Gabriel Picazo evidenciou ainda que “um dos perigos” da atualidade é “cada um fazer uma moral à sua medida” e apelou a “evitar a falácia de falar de diversos modelos de família/matrimónio”. “A família, baseada no matrimónio de homem e mulher, é um lugar magnífico e insubstituível para o amor pessoal que transmite a vida”, complementou.
O especialista familiar constatou ainda a “carência de uma elaborada e madura teologia da família” e defendeu mesmo a urgência de se criar uma “identidade teológica da família”. “É necessário chamar a cada coisa segundo o seu nome. O matrimónio é matrimónio e a união de homossexuais é união ou núcleo de homossexuais. Matrimónio de homossexuais não encaixa nem sociológica, nem antropologicamente”, advertiu, acrescentando que a “teoria básica”, aceite pela maioria das pessoas para “identificar as caraterísticas de uma família funcionalmente sã”é a de “lugar de encontro essencial para formar a personalidade dos filhos”.

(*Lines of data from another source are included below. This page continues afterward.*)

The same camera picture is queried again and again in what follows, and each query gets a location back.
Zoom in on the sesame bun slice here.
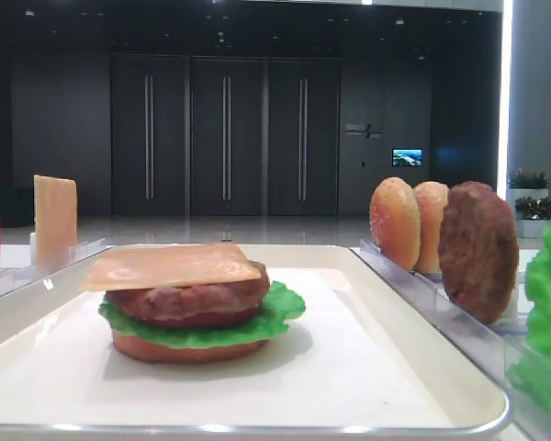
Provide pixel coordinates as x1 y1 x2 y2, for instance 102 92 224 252
369 176 421 271
414 181 448 274

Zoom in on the green lettuce leaf in burger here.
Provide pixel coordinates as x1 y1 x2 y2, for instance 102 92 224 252
98 281 306 349

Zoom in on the brown meat patty in burger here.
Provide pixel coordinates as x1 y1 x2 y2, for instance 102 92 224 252
106 261 270 321

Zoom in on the orange cheese slice on burger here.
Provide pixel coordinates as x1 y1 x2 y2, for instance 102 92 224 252
82 243 261 291

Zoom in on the upright brown meat patty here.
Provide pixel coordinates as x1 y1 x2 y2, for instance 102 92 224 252
438 181 519 323

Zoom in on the upright orange cheese slice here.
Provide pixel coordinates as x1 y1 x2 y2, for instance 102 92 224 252
33 175 77 267

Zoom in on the upright green lettuce leaf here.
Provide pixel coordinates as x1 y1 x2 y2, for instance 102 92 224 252
509 220 551 414

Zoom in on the right dark double door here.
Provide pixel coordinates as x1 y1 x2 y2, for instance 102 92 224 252
268 60 340 216

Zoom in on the dark double door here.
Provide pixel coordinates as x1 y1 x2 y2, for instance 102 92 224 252
268 60 340 216
191 59 263 216
111 57 186 216

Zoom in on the middle dark double door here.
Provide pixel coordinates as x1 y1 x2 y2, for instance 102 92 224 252
191 59 263 216

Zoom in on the white rectangular tray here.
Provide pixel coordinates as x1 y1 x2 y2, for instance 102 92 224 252
0 244 512 440

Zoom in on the left dark double door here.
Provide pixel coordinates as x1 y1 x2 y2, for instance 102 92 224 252
111 57 186 216

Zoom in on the bottom bun slice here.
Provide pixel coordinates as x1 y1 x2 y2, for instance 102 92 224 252
112 331 267 364

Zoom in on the lower white flower planter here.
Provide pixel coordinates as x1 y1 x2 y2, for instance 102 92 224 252
515 197 551 238

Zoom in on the white flower planter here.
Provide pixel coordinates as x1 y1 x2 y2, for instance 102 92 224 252
506 169 549 210
515 197 551 238

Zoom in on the upper white flower planter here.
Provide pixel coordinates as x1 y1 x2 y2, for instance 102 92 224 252
506 169 549 210

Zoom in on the clear acrylic left rack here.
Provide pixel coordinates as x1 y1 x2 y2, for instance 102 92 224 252
0 238 107 298

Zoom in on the clear acrylic rack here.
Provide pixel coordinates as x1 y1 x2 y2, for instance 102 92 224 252
0 238 107 298
359 240 551 440

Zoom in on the clear acrylic right rack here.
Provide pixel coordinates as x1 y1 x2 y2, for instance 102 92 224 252
359 240 551 440

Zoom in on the small wall screen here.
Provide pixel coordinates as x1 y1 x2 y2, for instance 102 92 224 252
392 149 422 167

Neste sentido, Gabriel Picazo disse que a “dificuldade em conciliar a vida laboral e a familiar está a levar a que a função da educação se delegue”. “Os pais são profissionais de êxito que têm menos tempo para os seus filhos”, constatou, lembrando ainda que “os avós têm sido o suporte económico de muitos casais na crise”.
Picazo referiu-se ainda à ideologia do género, também levada ao Sínodo, lembrando que a mesma nasceu em França, enquadrada pela bandeira da igualdade, exigindo à mulher que perca o que a diferencia do homem e que compita de igual para igual com ele. “Isto significou deitar fora todo o valor da feminilidade”, lamentou.
O orador, que falou para uma assembleia composta por 42 elementos, entre bispo, padres, diáconos e seminaristas, apresentou a mudança de valores entre a modernidade e a pós-modernidade, bem como os sintomas que foram levados Sínodo. “Esperava-se que a Igreja iluminasse como farol, que desse uma resposta concreta, prática, enraizada na realidade e sustentada pela parte mais pastoral”, afirmou, lembrando que “alguns temas requerem mais tempo de reflexão e aprofundamento”.